## EXERCISE
Before copying, remove every picture, and then repeat all entries below precisely as written.

Saved entries
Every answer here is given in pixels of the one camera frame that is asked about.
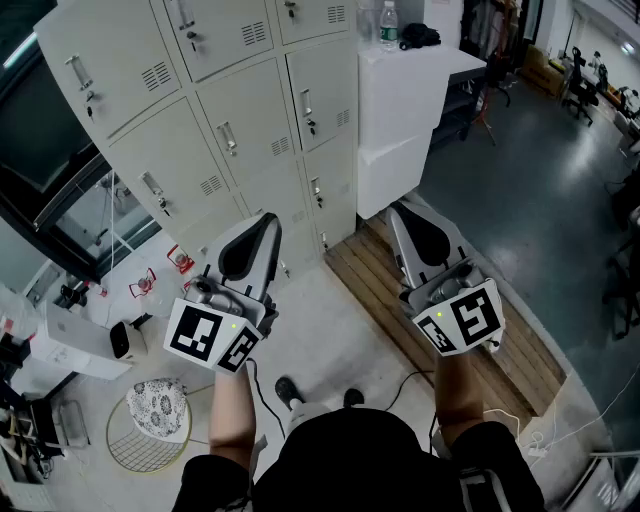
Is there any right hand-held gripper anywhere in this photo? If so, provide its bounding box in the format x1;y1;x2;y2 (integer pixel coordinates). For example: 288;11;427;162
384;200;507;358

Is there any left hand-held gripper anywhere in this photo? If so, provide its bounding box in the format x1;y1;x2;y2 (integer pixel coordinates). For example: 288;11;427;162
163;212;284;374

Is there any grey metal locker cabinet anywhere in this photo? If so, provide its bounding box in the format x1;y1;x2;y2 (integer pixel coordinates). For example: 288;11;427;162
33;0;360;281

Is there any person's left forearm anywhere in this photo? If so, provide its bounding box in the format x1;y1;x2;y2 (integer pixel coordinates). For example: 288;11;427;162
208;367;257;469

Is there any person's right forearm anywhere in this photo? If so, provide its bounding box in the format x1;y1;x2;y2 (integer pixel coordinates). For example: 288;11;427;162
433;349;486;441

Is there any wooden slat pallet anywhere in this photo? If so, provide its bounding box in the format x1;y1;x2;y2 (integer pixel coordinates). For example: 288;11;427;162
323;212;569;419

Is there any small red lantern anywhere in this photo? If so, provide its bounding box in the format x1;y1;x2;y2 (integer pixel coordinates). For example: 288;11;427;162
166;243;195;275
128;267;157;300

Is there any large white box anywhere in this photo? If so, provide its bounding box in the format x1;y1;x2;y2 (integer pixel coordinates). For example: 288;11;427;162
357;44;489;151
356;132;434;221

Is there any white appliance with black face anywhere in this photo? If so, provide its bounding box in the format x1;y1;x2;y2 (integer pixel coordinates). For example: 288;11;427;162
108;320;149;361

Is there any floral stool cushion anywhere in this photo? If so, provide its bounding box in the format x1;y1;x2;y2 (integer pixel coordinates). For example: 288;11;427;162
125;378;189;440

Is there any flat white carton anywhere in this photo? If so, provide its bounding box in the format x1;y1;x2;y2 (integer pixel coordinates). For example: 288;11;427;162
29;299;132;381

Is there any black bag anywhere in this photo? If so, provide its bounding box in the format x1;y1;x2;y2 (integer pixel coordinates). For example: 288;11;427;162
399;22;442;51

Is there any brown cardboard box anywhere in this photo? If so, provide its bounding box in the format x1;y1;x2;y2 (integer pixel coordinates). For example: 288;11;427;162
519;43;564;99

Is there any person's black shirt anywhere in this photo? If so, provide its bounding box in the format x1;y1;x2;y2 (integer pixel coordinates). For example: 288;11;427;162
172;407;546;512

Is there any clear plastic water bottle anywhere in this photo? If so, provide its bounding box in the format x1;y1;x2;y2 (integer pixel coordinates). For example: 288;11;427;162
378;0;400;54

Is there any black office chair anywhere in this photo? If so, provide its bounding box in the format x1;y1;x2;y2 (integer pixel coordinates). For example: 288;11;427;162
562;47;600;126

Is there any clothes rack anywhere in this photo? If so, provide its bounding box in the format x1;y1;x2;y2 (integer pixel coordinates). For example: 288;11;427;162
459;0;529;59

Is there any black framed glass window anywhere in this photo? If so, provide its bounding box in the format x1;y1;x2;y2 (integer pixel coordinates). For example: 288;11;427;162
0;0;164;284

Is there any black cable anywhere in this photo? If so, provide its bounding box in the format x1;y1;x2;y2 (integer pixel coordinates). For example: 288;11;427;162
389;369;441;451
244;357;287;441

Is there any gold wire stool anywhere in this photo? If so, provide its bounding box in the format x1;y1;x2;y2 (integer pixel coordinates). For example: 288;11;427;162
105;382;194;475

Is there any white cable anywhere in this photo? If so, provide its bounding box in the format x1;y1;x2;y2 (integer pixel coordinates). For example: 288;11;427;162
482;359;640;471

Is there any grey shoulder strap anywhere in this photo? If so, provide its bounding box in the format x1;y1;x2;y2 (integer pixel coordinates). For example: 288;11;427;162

## FINISHED TASK
Every answer here is given in pixels of the one camera frame that is asked about.
Is there any right hand-held gripper anywhere in this photo? If so, provide its bounding box in the format x1;y1;x2;y2 (integer pixel coordinates). For example: 288;11;427;162
384;200;507;358

Is there any left hand-held gripper anywhere in this photo? If so, provide its bounding box in the format x1;y1;x2;y2 (integer pixel coordinates). For example: 288;11;427;162
163;212;284;374

Is there any grey metal locker cabinet anywhere in this photo? If so, provide its bounding box in the format x1;y1;x2;y2 (integer pixel coordinates). For example: 288;11;427;162
33;0;360;281

Is there any person's left forearm anywhere in this photo? If so, provide its bounding box in the format x1;y1;x2;y2 (integer pixel coordinates). For example: 288;11;427;162
208;367;257;469

Is there any person's right forearm anywhere in this photo? If so, provide its bounding box in the format x1;y1;x2;y2 (integer pixel coordinates). For example: 288;11;427;162
433;349;486;441

Is there any wooden slat pallet anywhere in this photo? If so, provide its bounding box in the format x1;y1;x2;y2 (integer pixel coordinates). For example: 288;11;427;162
323;212;569;419

Is there any small red lantern anywhere in this photo? If so, provide its bounding box in the format x1;y1;x2;y2 (integer pixel coordinates). For example: 288;11;427;162
166;243;195;275
128;267;157;300

Is there any large white box anywhere in this photo? If so, provide its bounding box in the format x1;y1;x2;y2 (integer pixel coordinates). For example: 288;11;427;162
357;44;489;151
356;132;434;221

Is there any white appliance with black face anywhere in this photo? If so, provide its bounding box in the format x1;y1;x2;y2 (integer pixel coordinates). For example: 288;11;427;162
108;320;149;361

Is there any floral stool cushion anywhere in this photo? If so, provide its bounding box in the format x1;y1;x2;y2 (integer pixel coordinates). For example: 288;11;427;162
125;378;189;440

Is there any flat white carton anywhere in this photo? If so, provide its bounding box in the format x1;y1;x2;y2 (integer pixel coordinates). For example: 288;11;427;162
29;299;132;381

Is there any black bag anywhere in this photo? If so, provide its bounding box in the format x1;y1;x2;y2 (integer pixel coordinates). For example: 288;11;427;162
399;22;442;51

Is there any brown cardboard box anywhere in this photo? If so, provide its bounding box in the format x1;y1;x2;y2 (integer pixel coordinates). For example: 288;11;427;162
519;43;564;99

Is there any person's black shirt anywhere in this photo? If so, provide its bounding box in the format x1;y1;x2;y2 (integer pixel coordinates). For example: 288;11;427;162
172;407;546;512

Is there any clear plastic water bottle anywhere in this photo? If so, provide its bounding box in the format x1;y1;x2;y2 (integer pixel coordinates). For example: 288;11;427;162
378;0;400;54

Is there any black office chair anywhere in this photo? If so, provide its bounding box in the format x1;y1;x2;y2 (integer pixel coordinates). For example: 288;11;427;162
562;47;600;126

Is there any clothes rack anywhere in this photo? If so, provide its bounding box in the format x1;y1;x2;y2 (integer pixel coordinates). For example: 288;11;427;162
459;0;529;59

Is there any black framed glass window anywhere in this photo? If so, provide its bounding box in the format x1;y1;x2;y2 (integer pixel coordinates). For example: 288;11;427;162
0;0;164;284

Is there any black cable anywhere in this photo? If so, provide its bounding box in the format x1;y1;x2;y2 (integer pixel coordinates). For example: 288;11;427;162
389;369;441;451
244;357;287;441

Is there any gold wire stool anywhere in this photo? If so, provide its bounding box in the format x1;y1;x2;y2 (integer pixel coordinates). For example: 288;11;427;162
105;382;194;475

Is there any white cable anywhere in this photo? If so, provide its bounding box in the format x1;y1;x2;y2 (integer pixel coordinates). For example: 288;11;427;162
482;359;640;471

Is there any grey shoulder strap anywhere in this photo? If so, provide its bounding box in the format x1;y1;x2;y2 (integer pixel coordinates). For example: 288;11;427;162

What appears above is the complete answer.